L'edilizia, che negli anni del boom aveva avuto un ruolo di primaria importanza nel trainare l'economia iberica, durante la crisi vede una vera e propria paralisi. Prezzi al metro quadro in caduta ed enorme difficoltà nella vendita degli immobili (si parla di mezzo milione di case finite ed invendute). La crisi ha influito anche sul turismo, che comunque non tracolla a causa dei prezzi competitivi rispetto alla media europea. Si assiste inoltre ad una crescita esponenziale della spesa sociale.

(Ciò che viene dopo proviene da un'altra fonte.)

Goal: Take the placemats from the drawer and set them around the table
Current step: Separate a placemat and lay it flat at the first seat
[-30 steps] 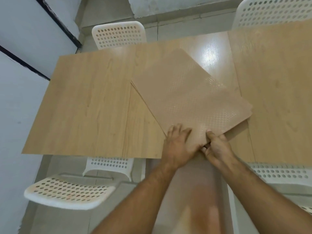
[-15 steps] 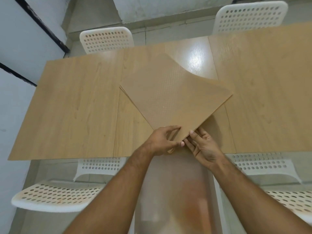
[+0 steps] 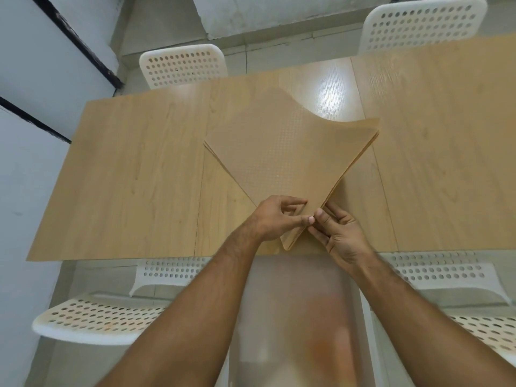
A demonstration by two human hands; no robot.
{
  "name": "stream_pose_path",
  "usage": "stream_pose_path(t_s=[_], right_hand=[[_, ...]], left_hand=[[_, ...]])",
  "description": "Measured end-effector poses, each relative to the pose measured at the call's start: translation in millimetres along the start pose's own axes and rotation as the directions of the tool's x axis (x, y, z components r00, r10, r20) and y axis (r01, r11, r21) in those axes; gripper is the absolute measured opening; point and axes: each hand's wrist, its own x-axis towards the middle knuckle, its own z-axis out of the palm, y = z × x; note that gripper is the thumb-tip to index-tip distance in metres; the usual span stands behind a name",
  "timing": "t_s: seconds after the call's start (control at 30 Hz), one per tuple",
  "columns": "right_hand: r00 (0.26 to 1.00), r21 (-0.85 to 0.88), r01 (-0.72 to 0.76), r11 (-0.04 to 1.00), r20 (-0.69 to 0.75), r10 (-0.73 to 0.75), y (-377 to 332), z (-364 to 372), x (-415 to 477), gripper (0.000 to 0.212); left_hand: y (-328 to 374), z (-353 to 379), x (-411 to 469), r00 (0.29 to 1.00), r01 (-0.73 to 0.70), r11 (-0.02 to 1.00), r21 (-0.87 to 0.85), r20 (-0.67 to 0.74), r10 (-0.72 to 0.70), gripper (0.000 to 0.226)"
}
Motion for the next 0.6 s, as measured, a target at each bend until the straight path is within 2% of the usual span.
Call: stream_pose_path(t_s=[0.23, 0.37, 0.53, 0.6], right_hand=[[1.0, -0.021, 0.004, 1.0, -0.011, -0.004, -0.7, -3.5, 0.2, 0.051], [1.0, -0.002, 0.004, 1.0, -0.01, -0.004, 2.1, -3.4, -1.5, 0.045], [0.999, -0.022, -0.003, 1.0, -0.032, 0.003, 2.1, -4.4, 0.2, 0.031], [0.999, -0.035, 0.004, 0.999, -0.045, -0.005, 2.5, -4.8, 1.2, 0.032]], left_hand=[[4.3, 3.3, 2.4, 0.999, 0.036, 0.999, 0.03, -0.012, -0.036, 0.055], [3.1, 6.2, 1.2, 0.999, 0.037, 0.998, 0.049, -0.015, -0.037, 0.074], [2.2, 4.4, 1.4, 1.0, 0.03, 0.999, 0.044, 0.003, -0.03, 0.062], [2.4, 5.3, 1.0, 0.999, 0.028, 0.998, 0.059, 0.013, -0.029, 0.06]])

L'ex primo ministro Zapatero è stato accusato di aver puntato troppo sul settore edile per cercare di contrastare la crisi, finanziando moltissime opere pubbliche non tutte effettivamente necessarie (parchi, strade, aiuole), permettendo sì alle imprese edili di andare avanti, ma senza produrre effettiva ricchezza né lavoro in chiave futura. Inoltre, il premier ha cercato di smentire fino all'ultimo la gravità della situazione economica, parlando sempre di un rallentamento transitorio, finché dopo il crollo del consenso popolare è stato costretto a dimettersi 6 mesi prima del suo mandato, con il conseguente trionfo senza precedenti del Partido Popular alle elezioni anticipate del novembre 2011.

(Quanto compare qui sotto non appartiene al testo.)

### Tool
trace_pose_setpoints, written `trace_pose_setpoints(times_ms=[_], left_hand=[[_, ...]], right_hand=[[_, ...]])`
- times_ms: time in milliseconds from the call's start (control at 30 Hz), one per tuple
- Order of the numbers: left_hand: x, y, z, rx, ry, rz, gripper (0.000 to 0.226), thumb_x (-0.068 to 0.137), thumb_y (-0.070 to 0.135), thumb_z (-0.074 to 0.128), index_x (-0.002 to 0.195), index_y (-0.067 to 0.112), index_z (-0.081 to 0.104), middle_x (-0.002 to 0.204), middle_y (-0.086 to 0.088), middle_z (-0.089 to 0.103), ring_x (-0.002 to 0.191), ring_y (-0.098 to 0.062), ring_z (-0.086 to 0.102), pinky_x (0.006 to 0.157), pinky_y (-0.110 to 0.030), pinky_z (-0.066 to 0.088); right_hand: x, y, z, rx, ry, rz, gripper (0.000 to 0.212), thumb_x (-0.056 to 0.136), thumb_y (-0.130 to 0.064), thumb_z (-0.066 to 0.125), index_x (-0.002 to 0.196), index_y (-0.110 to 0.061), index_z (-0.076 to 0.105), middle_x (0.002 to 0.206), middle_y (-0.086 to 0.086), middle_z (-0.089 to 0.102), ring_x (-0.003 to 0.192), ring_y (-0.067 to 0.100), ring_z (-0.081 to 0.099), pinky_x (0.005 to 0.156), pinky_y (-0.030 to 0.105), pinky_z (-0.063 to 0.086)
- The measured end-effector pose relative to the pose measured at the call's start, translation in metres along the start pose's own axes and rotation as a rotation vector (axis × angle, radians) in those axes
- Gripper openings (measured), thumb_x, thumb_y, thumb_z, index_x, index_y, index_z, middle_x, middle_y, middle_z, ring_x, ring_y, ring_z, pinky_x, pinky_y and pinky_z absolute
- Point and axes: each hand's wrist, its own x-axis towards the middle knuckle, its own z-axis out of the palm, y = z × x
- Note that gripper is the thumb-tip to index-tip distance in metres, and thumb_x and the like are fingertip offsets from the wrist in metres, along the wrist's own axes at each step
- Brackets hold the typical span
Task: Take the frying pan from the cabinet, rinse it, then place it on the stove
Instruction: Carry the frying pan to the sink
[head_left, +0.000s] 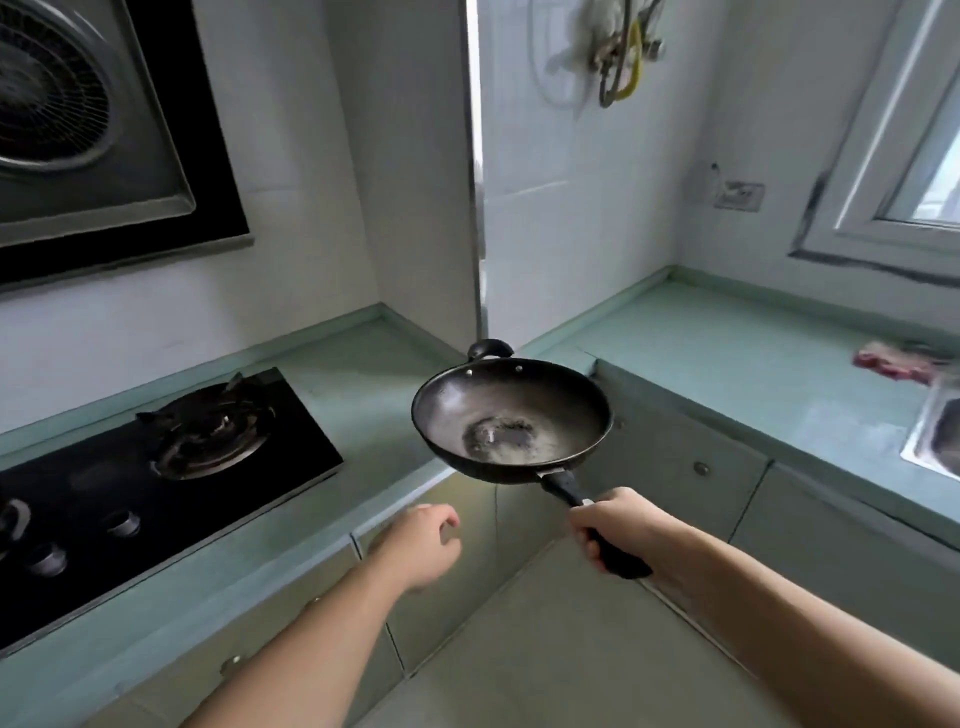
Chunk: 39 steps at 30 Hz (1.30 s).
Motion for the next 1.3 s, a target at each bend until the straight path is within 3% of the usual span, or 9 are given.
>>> trace_pose_setpoints(times_ms=[267,500,833,1133,1300], left_hand=[[-0.058,0.164,0.050,0.068,-0.112,0.334,0.037,0.086,0.032,0.055,0.122,0.025,0.060,0.124,0.000,0.061,0.114,-0.018,0.057,0.095,-0.025,0.045],[-0.073,0.295,0.083,0.111,-0.210,0.584,0.038,0.087,0.034,0.053,0.124,0.028,0.056,0.125,0.006,0.057,0.114,-0.013,0.055,0.097,-0.029,0.046],[-0.010,0.419,0.123,0.092,-0.295,0.821,0.037,0.089,0.035,0.052,0.125,0.031,0.056,0.128,0.007,0.055,0.115,-0.012,0.055,0.097,-0.033,0.048],[0.100,0.445,0.142,0.127,-0.362,0.762,0.036,0.089,0.035,0.051,0.124,0.031,0.056,0.129,0.006,0.056,0.115,-0.013,0.055,0.097,-0.032,0.048],[0.112,0.491,0.158,0.127,-0.384,0.836,0.037,0.088,0.034,0.052,0.125,0.030,0.056,0.130,0.006,0.055,0.117,-0.012,0.055,0.098,-0.031,0.047]], right_hand=[[-0.157,0.091,-0.112,0.089,0.241,0.060,0.026,0.080,0.000,0.053,0.056,-0.009,0.047,0.042,0.004,0.043,0.026,0.012,0.038,0.035,0.013,0.033],[-0.223,0.139,-0.187,0.242,0.505,0.080,0.025,0.080,-0.002,0.054,0.059,-0.011,0.046,0.038,0.000,0.045,0.025,0.010,0.040,0.036,0.012,0.033],[-0.194,0.166,-0.263,0.403,0.706,0.160,0.027,0.080,-0.001,0.053,0.057,-0.011,0.045,0.043,0.005,0.044,0.027,0.012,0.035,0.037,0.012,0.026],[-0.129,0.158,-0.323,0.594,0.823,0.213,0.031,0.081,-0.001,0.054,0.053,-0.012,0.045,0.043,0.004,0.045,0.029,0.013,0.042,0.037,0.013,0.032],[-0.119,0.172,-0.361,0.612,0.842,0.210,0.031,0.082,0.002,0.054,0.055,-0.009,0.045,0.043,0.006,0.045,0.029,0.014,0.042,0.035,0.014,0.034]])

Nel 2012 la crisi finanziaria e la bolla immobiliare di cui sopra mettono in ginocchio le banche ed il Governo di Rajoy è costretto a rivolgersi al fondo salva stati della UE per ricapitalizzare le banche iberiche.

La disoccupazione arriva a livelli stellari, intorno al 25%, e quella giovanile (relativa ai giovani sotto i 25 anni di età) supera il 50%, segnali evidenti di un'economia in recessione così come la fuga di capitali all'estero e l'aumento costante dei tassi di interesse dei titoli di stato fino al 7%  e quindi dello spread in costante crescita rispetto ai Bund tedeschi.

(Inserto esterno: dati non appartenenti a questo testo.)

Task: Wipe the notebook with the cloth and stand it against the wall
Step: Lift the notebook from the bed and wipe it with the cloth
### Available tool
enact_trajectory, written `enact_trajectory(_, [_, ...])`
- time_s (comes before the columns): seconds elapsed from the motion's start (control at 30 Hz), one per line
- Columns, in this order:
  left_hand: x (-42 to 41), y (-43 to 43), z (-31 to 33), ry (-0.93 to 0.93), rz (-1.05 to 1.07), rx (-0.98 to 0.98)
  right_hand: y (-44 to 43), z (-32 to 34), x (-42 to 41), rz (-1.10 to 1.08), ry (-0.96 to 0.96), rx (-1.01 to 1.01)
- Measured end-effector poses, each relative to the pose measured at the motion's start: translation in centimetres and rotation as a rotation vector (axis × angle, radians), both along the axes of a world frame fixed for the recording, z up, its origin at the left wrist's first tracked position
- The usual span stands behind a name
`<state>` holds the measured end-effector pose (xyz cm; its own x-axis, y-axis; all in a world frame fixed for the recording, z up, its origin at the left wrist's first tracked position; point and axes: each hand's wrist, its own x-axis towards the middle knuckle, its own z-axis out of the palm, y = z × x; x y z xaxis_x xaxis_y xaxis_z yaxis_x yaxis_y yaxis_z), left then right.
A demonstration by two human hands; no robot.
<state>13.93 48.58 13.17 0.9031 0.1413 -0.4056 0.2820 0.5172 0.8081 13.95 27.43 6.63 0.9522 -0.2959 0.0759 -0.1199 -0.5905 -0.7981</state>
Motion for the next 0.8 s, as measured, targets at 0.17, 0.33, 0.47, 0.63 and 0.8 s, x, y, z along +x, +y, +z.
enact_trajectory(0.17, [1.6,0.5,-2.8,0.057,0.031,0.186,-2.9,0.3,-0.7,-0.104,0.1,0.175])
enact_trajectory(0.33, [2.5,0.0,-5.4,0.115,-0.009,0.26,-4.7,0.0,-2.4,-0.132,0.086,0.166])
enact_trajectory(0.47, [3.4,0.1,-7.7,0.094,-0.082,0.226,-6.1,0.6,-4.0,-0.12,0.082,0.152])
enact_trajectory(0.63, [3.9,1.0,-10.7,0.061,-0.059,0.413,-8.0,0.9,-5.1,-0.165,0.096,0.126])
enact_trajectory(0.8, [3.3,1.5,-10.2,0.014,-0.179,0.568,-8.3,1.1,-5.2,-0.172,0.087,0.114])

I rimedi adottati per limitare i danni e cercare una risalita: tagli e tasse

Per combattere questo trend, il Governo nel luglio 2012 opera numerosi ed importanti tagli: soppressione immediata delle tredicesime per i lavoratori statali oltre a riduzione delle ferie, tagli ai sussidi di disoccupazione ed alle pensioni, aumento dell'IVA dal 18 al 21%. Le proteste popolari di fronte a queste misure sono ingenti, anche perché le persone si ribellano all'idea di dover pagare per rimediare ai crac di istituti finanziari generati dalle imprese immobiliari e dai loro crediti. Lo Stato non ha i mezzi per rimediare a questo deficit e di conseguenza cerca di ridurre le spese ed aumentare il carico fiscale sui cittadini.

Agli occhi del mondo una delle immagini più forti della crisi spagnola è l'infinita protesta dei minatori della regione delle Asturias, nel nord del Paese, che chiedono al ministro Soria di rispettare il patto tra Governo e sindacati che prevede aiuti per tutto il 2012 per il settore minerario, per arrivare ad una progressiva chiusura delle miniere entro non prima del 2018. I tagli operati a causa della crisi invece porterebbero ad una chiusura di fatto immediata delle strutture, creando ulteriore disoccupazione peraltro in una zona non tra le più ricche nella penisola.

Possibili punti di forza su cui far leva per la ripresa: esportazione e innovazione

Di fronte a questo quadro quasi catastrofico della situazione, c'è comunque un rovescio della medaglia positivo: il settore finanziario iberico si è dimostrato relativamente solido nella crisi dei subprime (che mise invece in ginocchio gli USA) e, oltre a questo, numerose aziende sono riuscite ad espandersi notevolmente in America Latina, Cina e India. In generale, la crescita dell'esportazione verso Paesi in crescita economica ha portato nuovi introiti e compensato l'aumento a livello mondiale dei prezzi di carburanti ed energia che tendono a limitare i commerci.

Inoltre, l'innovazione in varie aree (energie rinnovabili, hi-tech, biotecnologie, farmaceutica) ha raggiunto in Spagna ottimi livelli di sviluppo e può essere uno dei punti chiave su cui fare leva per una rinascita che sia basata su qualcosa di più concreto e solido rispetto agli investimenti edilizi gonfiati artificiosamente e che hanno giocato un ruolo di primaria importanza per spingere il Paese verso la recessione.